Climbing Stairs Problem in DSA Typescript - Time & Space Complexity
We want to understand how the time needed to solve the climbing stairs problem changes as the number of stairs grows.
Specifically, how many steps does the program take to find the total ways to climb?
Analyze the time complexity of the following code snippet.
function climbStairs(n: number): number {
if (n <= 2) return n;
let first = 1, second = 2;
for (let i = 3; i <= n; i++) {
const third = first + second;
first = second;
second = third;
}
return second;
}
This code calculates how many distinct ways there are to climb n stairs, taking 1 or 2 steps at a time.
Identify the loops, recursion, array traversals that repeat.
- Primary operation: The for-loop that runs from 3 up to n.
- How many times: It runs (n - 2) times, once for each stair from 3 to n.
Each new stair requires one addition and two variable updates inside the loop.
| Input Size (n) | Approx.
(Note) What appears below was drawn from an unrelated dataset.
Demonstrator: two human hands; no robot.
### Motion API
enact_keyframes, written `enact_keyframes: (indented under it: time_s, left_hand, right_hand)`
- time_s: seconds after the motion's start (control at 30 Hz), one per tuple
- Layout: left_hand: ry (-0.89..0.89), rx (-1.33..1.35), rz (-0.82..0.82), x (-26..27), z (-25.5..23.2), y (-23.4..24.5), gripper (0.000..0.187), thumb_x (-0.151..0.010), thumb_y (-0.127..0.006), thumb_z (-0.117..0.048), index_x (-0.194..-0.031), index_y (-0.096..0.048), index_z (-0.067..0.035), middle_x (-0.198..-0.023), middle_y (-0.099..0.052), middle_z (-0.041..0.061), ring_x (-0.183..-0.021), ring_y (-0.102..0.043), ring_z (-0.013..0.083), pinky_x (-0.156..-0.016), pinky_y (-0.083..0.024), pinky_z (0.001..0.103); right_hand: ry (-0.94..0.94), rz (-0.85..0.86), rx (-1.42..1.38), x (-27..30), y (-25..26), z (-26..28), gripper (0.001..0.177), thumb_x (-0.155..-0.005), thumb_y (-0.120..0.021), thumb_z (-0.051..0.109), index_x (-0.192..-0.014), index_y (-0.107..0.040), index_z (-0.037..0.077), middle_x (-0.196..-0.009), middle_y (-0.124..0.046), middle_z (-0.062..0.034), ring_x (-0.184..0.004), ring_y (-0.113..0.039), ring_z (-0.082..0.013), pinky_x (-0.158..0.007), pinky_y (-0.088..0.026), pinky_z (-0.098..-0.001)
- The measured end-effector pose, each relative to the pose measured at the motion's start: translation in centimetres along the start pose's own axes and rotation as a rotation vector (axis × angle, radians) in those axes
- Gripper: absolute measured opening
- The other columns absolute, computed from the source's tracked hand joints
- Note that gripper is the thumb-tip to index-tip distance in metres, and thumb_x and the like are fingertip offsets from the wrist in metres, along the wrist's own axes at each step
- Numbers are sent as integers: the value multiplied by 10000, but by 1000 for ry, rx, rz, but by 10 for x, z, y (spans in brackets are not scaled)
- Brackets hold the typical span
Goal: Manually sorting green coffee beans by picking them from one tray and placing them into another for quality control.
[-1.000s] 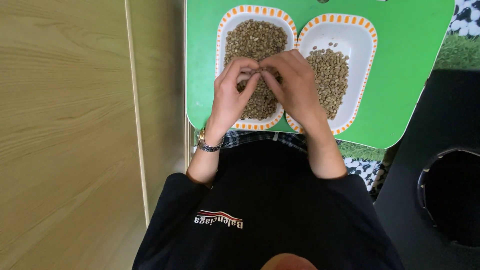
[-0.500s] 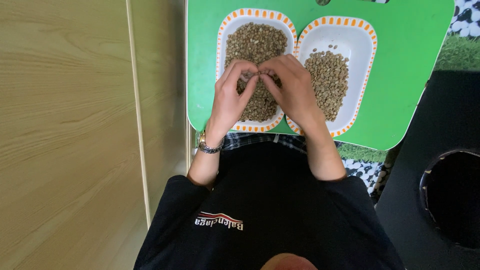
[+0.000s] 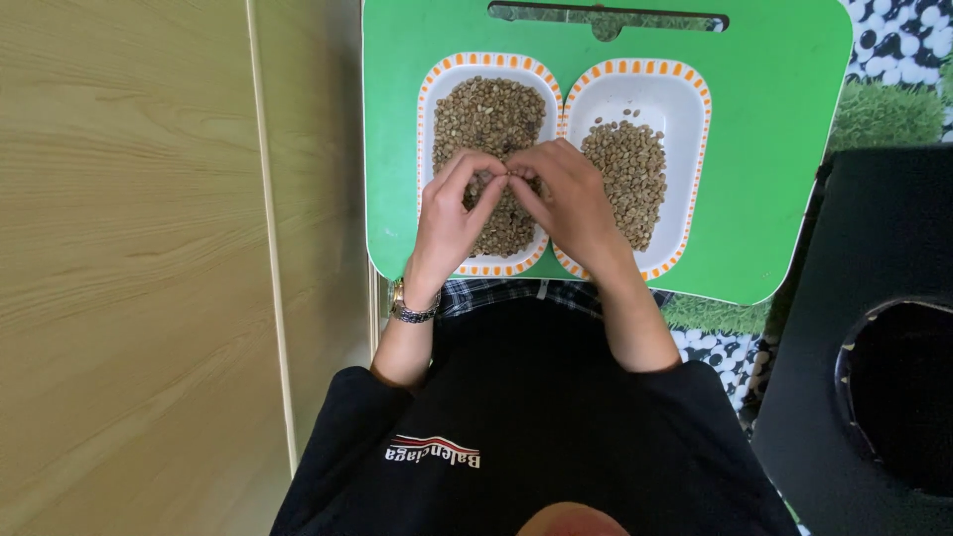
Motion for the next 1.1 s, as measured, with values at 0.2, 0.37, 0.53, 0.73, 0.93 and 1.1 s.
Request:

Operations |
|---|---|
| 10 | 8 additions and updates |
| 100 | 98 additions and updates |
| 1000 | 998 additions and updates |
Pattern observation: The number of operations grows roughly in a straight line as n increases.
Time Complexity: O(n)
This means the time to find the number of ways grows directly in proportion to the number of stairs.
[X] Wrong: "Because the problem involves Fibonacci numbers, it must take exponential time."
[OK] Correct: This code uses a simple loop and stores only two previous results, so it runs in linear time, not exponential.
Understanding this problem helps you practice turning recursive ideas into efficient loops, a skill often needed in interviews.
"What if we changed the problem to allow steps of 1, 2, or 3 at a time? How would the time complexity change?"